My Vertical World: Climbing the 8000-Metre Peaks

By Jerzy Kukuczka, translated by Andrew Wielochowski

August 1992 edition, Mountaineers Books. Hardcover, 189 p.

Reviewed by Arun Mahajan March, 2001 

My Vertical World is Jerzy Kukuczka's autobiography, translated from
his native Polish into English.  Even translated, the book reads like some
heroic Norse saga with Jerzy striding through it like a doomed Odin.

In the beginning of the book, Reinhold Messner says of Jerzy, "you are
not second, you are great".  Great praise indeed for the second person,
after Messner, to wear the 'Crown of the Himalaya', a title for those who
have climbed to the top of all the fourteen 8000 meter peaks in the world,
all in the Himalaya.  Jerzy did them all and that too by either blazing
new routes or in the winter, and always without supplemental oxygen.

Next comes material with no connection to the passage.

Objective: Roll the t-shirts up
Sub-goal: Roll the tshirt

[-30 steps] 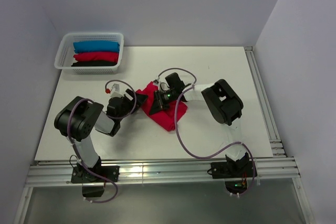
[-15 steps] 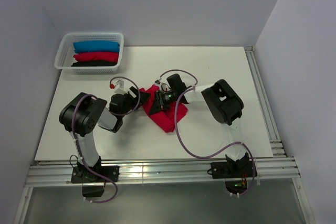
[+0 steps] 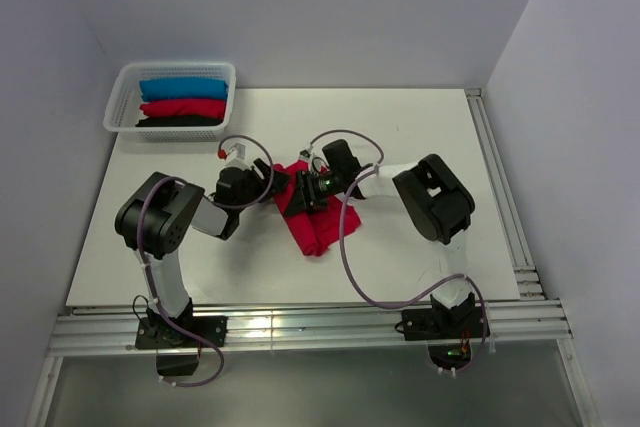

The book is divided into chapters, the first, typical of Jerzy, it
seems, describing his early days in Poland in a very brief manner.  Then
the next fourteen chapters describe his successful summit ascents to each
of the 8000 meter peaks, from Lhotse, his first to Shish Pangma, his last.

The press played up the artificial race between him and Messner to be
the first to do the 8000 m peaks.  Jerzy is always humble and regards
Messner as his superior.  He is no jock mountaineer in search of glory,
nor does he go into complex reasons that make him want to climb.  He just
seems to love to climb the high peaks, the Himalayas more than another. 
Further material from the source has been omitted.